Pertempuran yang tidak seimbang itu tentu berakhir dengan tragis. Denting pedang, keris, dan kujang, serta romantisme cinta dan tragedi dramatis menghiasi episode senja di tanah Bubat itu. Maharaja Linggabuana gugur bersama para menteri dan pejabat kerajaannya yang setia.

Calon pengantin, Dyah Pitaloka menemui ajalnya. Namun ada berbagai versi tentang wafatnya Dyah Pitaloka.

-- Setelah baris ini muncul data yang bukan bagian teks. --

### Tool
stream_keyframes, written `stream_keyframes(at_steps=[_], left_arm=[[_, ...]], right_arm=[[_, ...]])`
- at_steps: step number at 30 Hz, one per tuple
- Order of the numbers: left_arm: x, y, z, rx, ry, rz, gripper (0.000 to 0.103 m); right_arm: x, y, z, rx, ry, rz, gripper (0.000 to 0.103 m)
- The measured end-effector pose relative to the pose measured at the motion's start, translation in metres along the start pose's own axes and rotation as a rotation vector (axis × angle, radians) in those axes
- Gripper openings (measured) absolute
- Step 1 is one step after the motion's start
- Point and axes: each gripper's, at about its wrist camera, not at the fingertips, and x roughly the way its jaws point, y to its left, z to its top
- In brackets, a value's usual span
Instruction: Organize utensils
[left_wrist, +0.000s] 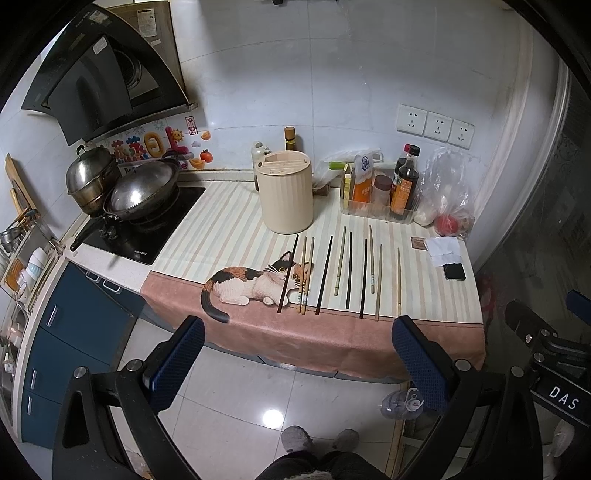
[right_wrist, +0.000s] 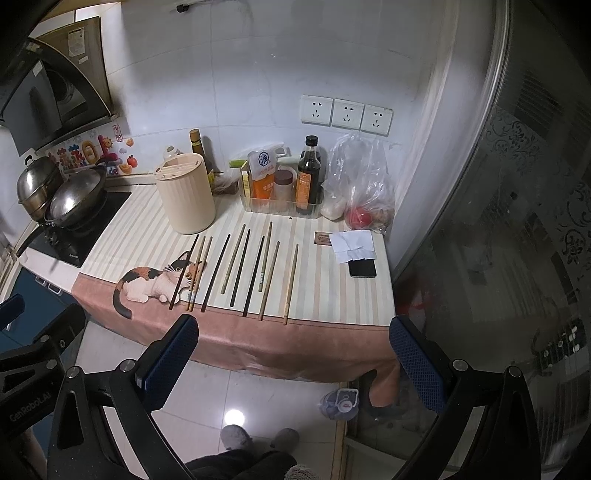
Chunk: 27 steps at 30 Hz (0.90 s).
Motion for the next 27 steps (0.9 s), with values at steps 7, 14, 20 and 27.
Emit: stream_keyframes(at_steps=[7,14,20,27], left_arm=[[0.0004,-0.0009,-0.0001,0.000,0.000,-0.001,0.103],[-0.0005,-0.0030,0.0011,0.000,0.000,-0.002,0.103],[-0.0003,-0.0039,0.0013,0.000,-0.001,-0.001,0.103],[-0.0012,-0.0058,0.0035,0.001,-0.001,-0.007,0.103]], right_arm=[[-0.0007,-0.0007,0.0014,0.001,-0.004,0.001,0.103],[-0.0007,0.0028,0.0039,0.001,-0.009,-0.002,0.103],[-0.0004,0.0044,0.0040,0.000,-0.010,-0.004,0.103],[0.0001,0.0035,0.0036,0.005,-0.011,-0.003,0.103]])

Ada yang menyebut gugur bertempur dengan pasukan Majapahit, ada yang lebih tragis menggambarkannya bunuh diri, mempertahankan harga diri dan kehormatan kerajaan.

Lebih heroik, Dyah Pytaloka berduel dengan Gajah Mada meskipun akhirnya gugur. Sang putri berhasil melukai tubuh Gajah Mada dengan keris Singa Barong berlekuk 13.

Keris leluhur Pasundan peninggalan pendiri Kerajaan Tarumanegara yang bernama Prabu Jayasinga Warman. Syahdan, akibat luka itu, Gajah Mada menderita sakit yang tidak bisa disembuhkan hingga meninggal dunia.

Fakta terjadi, bukan perang antara pasukan dua kerajaan besar, melainkan tragedi antara sekelompok pengiring pengantin yang terlibat kesalahpahaman dan Mahapahatih Kerajaan Majapahit!.

Akibatnya larangan adat, Esti larangan ti kaluaran (tidak boleh menikah dari luar lingkungan kerabat Sunda). Dalam arti lain, dilarang menikah dengan orang Jawa. Bahkan, sejak 64 tahun merdeka, di tanah Sunda tidak ditemukan Jalan Hayam Wuruk dan Gajah Mada.